▶ **TASK DIRECTIONS**
The output should be every line below, retyped exactly, with no images.
....
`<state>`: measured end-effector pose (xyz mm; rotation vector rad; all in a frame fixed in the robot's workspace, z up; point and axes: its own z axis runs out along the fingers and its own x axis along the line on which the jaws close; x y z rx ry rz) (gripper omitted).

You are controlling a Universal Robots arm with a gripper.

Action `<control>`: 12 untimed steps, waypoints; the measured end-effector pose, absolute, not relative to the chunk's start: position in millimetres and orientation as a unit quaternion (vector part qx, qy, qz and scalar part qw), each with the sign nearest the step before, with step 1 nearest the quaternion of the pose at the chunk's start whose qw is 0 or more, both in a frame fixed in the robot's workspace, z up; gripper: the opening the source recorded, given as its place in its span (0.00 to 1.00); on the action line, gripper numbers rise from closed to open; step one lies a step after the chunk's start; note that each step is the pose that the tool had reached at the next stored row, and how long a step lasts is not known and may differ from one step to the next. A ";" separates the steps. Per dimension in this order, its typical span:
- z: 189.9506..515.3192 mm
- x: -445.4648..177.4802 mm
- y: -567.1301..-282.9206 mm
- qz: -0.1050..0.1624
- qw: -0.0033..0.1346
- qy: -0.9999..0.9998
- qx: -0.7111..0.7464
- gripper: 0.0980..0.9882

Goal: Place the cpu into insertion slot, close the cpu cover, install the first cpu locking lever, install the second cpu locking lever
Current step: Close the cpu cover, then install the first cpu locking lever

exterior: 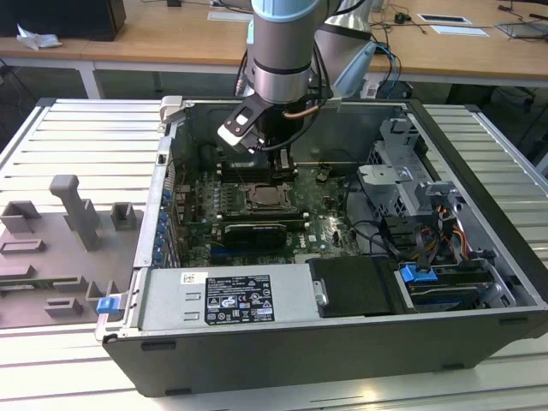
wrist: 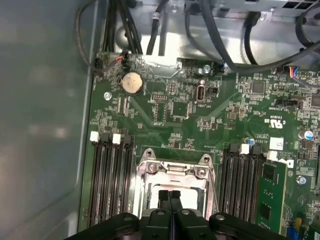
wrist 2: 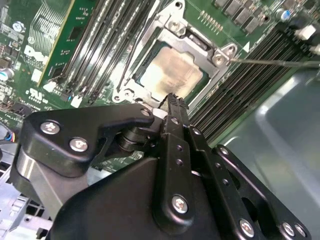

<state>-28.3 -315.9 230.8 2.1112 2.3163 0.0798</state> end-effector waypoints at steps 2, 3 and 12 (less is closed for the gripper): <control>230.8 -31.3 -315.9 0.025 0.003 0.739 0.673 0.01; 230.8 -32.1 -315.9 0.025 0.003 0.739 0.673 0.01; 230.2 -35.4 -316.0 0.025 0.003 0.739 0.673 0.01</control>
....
▶ **WRITTEN REPLY**
`<state>`: measured end-effector pose (xyz mm; rotation vector rad; all in a frame fixed in the robot's workspace, z up; point and axes: its own z axis runs out along the fingers and its own x axis along the line on which the jaws close; x y z rx ry rz) (gripper omitted).

You are controlling a Universal Robots arm with a gripper.

Action `<control>`: 12 untimed steps, waypoints; the measured end-effector pose, absolute, not relative to the chunk's start: position in millimetres and orientation as a unit quaternion (vector part qx, qy, qz and scalar part qw), each with the sign nearest the step before, with step 1 nearest the quaternion of the pose at the chunk's start whose qw is 0 or more, both in a frame fixed in the robot's workspace, z up; gripper: the opening the source recorded, given as its place in its span (0.00 to 1.00); on the action line, gripper numbers rise from closed to open; step one lies a step after the chunk's start; note that each step is the pose that the tool had reached at the next stored row, and how long a step lasts is not known and may differ from one step to the next. A ";" separates the steps. Per dimension in this order, its typical span:
- z: 189.9506..515.3192 mm
- x: -445.4648..177.4802 mm
- y: -567.1301..-282.9206 mm
- qz: -0.1050..0.1624
- qw: -0.0033..0.1346
- qy: -0.9999..0.9998
- qx: -0.7111..0.7464
- gripper: 0.0980..0.9882

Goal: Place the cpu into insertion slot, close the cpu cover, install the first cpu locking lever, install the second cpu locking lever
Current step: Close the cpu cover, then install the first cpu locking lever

exterior: 
wrist: 
wrist 2: 

<state>-28.3 -315.9 230.8 2.1112 2.3163 0.0798</state> end-effector waypoints at steps 2, 3 and 12 (less is closed for the gripper): <control>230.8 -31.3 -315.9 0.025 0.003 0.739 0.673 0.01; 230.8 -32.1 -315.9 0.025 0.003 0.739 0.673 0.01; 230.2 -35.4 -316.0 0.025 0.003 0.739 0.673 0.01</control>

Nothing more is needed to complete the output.